§ Work order
Print the data that follows again, keeping every line exact.

§ Given information
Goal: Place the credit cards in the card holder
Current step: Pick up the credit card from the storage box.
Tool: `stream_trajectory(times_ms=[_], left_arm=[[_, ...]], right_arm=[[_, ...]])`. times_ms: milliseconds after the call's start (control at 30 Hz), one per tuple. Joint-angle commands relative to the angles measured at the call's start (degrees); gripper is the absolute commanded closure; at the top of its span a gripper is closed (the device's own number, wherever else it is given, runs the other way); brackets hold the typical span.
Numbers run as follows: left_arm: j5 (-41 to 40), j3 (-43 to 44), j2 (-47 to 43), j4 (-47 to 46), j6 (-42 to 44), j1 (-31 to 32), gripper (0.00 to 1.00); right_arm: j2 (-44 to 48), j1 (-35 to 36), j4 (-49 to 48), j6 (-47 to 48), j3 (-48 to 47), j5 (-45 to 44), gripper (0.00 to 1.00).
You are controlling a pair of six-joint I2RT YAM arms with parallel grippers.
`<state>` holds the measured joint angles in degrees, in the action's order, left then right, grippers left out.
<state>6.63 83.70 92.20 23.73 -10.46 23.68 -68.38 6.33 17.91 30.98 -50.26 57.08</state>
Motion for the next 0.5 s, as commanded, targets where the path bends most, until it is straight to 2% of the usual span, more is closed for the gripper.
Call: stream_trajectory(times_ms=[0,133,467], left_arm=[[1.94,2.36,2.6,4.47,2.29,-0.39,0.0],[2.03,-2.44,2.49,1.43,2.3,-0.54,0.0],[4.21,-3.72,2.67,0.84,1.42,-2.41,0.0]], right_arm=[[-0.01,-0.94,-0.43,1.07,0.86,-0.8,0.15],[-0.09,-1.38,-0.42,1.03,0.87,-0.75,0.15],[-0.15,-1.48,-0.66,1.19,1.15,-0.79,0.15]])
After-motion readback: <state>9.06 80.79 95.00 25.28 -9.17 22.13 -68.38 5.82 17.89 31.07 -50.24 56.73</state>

§ Written solution
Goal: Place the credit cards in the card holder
Current step: Pick up the credit card from the storage box.
Tool: `stream_trajectory(times_ms=[_], left_arm=[[_, ...]], right_arm=[[_, ...]])`. times_ms: milliseconds after the call's start (control at 30 Hz), one per tuple. Joint-angle commands relative to the angles measured at the call's start (degrees); gripper is the absolute commanded closure; at the top of its span a gripper is closed (the device's own number, wherever else it is given, runs the other way); brackets hold the typical span.
Numbers run as follows: left_arm: j5 (-41 to 40), j3 (-43 to 44), j2 (-47 to 43), j4 (-47 to 46), j6 (-42 to 44), j1 (-31 to 32), gripper (0.00 to 1.00); right_arm: j2 (-44 to 48), j1 (-35 to 36), j4 (-49 to 48), j6 (-47 to 48), j3 (-48 to 47), j5 (-45 to 44), gripper (0.00 to 1.00).
You are controlling a pair of six-joint I2RT YAM arms with parallel grippers.
`<state>` holds the measured joint angles in degrees, in the action's order, left then right, grippers left out.
<state>6.63 83.70 92.20 23.73 -10.46 23.68 -68.38 6.33 17.91 30.98 -50.26 57.08</state>
Motion for the next 0.5 s, as commanded, targets where the path bends most, until it is straight to 2% of the usual span, more is closed for the gripper.
Call: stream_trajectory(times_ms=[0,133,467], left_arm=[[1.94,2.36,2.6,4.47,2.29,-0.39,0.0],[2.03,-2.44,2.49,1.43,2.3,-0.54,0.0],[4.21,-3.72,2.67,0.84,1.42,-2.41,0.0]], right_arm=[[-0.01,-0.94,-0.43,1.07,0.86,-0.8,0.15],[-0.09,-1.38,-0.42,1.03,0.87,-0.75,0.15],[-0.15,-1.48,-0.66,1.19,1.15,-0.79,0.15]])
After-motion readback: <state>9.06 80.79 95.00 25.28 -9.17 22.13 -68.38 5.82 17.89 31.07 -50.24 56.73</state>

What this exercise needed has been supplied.